Below are the records; repeat exactly their lines between the line holding "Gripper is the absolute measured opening" and the line holding "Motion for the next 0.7", inclusive, skipping the pictures.
---------- EXERCISE INPUTS ----------
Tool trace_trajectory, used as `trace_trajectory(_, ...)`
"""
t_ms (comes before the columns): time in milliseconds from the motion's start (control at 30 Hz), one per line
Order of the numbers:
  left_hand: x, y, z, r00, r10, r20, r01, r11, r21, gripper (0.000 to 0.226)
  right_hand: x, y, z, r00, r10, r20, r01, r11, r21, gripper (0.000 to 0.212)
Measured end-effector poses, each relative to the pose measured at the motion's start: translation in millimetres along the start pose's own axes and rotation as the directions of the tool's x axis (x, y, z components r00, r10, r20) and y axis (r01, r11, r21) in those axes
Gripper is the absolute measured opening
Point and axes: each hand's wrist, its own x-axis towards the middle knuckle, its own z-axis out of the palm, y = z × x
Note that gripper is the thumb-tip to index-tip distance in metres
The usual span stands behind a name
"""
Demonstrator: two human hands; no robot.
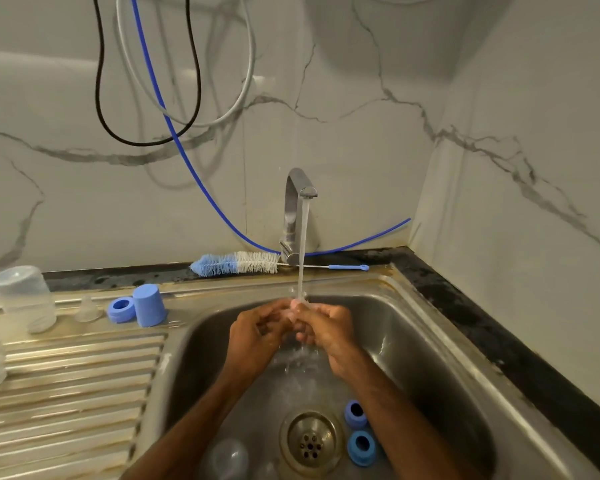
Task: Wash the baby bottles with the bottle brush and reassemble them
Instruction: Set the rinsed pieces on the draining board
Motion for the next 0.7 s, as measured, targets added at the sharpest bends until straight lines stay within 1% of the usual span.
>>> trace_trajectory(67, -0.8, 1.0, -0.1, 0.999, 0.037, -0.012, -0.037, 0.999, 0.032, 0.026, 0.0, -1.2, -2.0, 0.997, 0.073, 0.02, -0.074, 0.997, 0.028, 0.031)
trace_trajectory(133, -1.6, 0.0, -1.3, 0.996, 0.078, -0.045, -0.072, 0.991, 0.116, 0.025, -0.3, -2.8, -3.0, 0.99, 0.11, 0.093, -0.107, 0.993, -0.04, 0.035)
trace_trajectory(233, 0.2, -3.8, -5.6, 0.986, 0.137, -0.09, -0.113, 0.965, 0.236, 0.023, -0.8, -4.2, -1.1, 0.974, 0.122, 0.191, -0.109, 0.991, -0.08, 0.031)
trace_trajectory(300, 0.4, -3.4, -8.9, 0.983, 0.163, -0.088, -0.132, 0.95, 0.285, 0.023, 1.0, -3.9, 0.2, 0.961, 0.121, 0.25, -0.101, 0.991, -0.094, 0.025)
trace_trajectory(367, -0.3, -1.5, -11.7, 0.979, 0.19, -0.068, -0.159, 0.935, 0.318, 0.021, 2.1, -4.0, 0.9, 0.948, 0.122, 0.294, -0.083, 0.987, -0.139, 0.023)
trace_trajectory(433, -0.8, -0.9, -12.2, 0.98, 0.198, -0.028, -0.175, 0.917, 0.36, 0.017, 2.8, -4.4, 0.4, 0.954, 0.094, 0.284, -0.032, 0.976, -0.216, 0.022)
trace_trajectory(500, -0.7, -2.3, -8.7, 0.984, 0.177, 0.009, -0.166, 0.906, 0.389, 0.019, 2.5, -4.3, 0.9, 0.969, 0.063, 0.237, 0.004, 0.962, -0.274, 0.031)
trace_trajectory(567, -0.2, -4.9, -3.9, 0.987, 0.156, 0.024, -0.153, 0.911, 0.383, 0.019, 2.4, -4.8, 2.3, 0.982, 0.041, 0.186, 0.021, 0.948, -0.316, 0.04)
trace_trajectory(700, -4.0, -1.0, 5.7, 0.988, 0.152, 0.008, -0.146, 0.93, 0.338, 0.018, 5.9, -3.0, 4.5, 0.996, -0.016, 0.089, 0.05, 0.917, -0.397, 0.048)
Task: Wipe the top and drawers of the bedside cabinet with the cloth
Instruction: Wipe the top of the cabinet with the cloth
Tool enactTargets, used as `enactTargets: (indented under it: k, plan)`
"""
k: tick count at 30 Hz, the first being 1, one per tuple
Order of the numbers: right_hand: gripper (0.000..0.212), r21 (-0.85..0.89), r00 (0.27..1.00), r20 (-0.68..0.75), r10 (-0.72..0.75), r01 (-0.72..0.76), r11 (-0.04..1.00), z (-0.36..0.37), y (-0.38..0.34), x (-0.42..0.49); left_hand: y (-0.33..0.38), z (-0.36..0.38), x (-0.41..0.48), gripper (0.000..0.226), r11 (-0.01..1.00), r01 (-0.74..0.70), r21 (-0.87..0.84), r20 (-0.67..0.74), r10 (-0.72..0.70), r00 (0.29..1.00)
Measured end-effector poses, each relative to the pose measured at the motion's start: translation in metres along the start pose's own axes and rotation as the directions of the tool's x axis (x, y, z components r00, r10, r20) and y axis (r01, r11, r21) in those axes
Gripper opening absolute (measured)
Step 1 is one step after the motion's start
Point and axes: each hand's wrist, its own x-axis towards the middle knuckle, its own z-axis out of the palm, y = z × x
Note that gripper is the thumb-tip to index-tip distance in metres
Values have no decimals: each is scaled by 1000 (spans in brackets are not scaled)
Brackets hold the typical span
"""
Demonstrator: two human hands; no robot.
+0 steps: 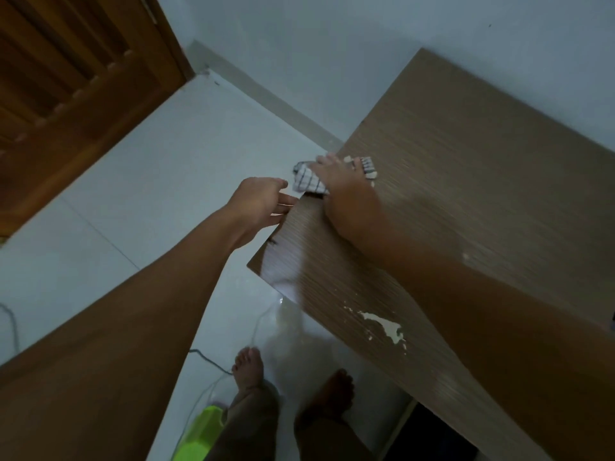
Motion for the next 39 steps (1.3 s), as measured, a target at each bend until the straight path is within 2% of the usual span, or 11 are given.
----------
▸ SOLUTION TO THE EXERCISE:
Gripper is the absolute measured opening
Point and axes: each hand's wrist, its own x-axis towards the middle knuckle, its own z-axis out of the palm, y = z × x
Note that gripper is the thumb-tip to index-tip distance in metres
The usual span stands behind a name
"""
Demonstrator: two human hands; no robot.
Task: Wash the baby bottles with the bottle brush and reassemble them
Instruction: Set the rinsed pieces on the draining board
Motion for the next 0.7 s, as measured, targets added at the sharpest bends until straight lines stay within 1% of the usual span.

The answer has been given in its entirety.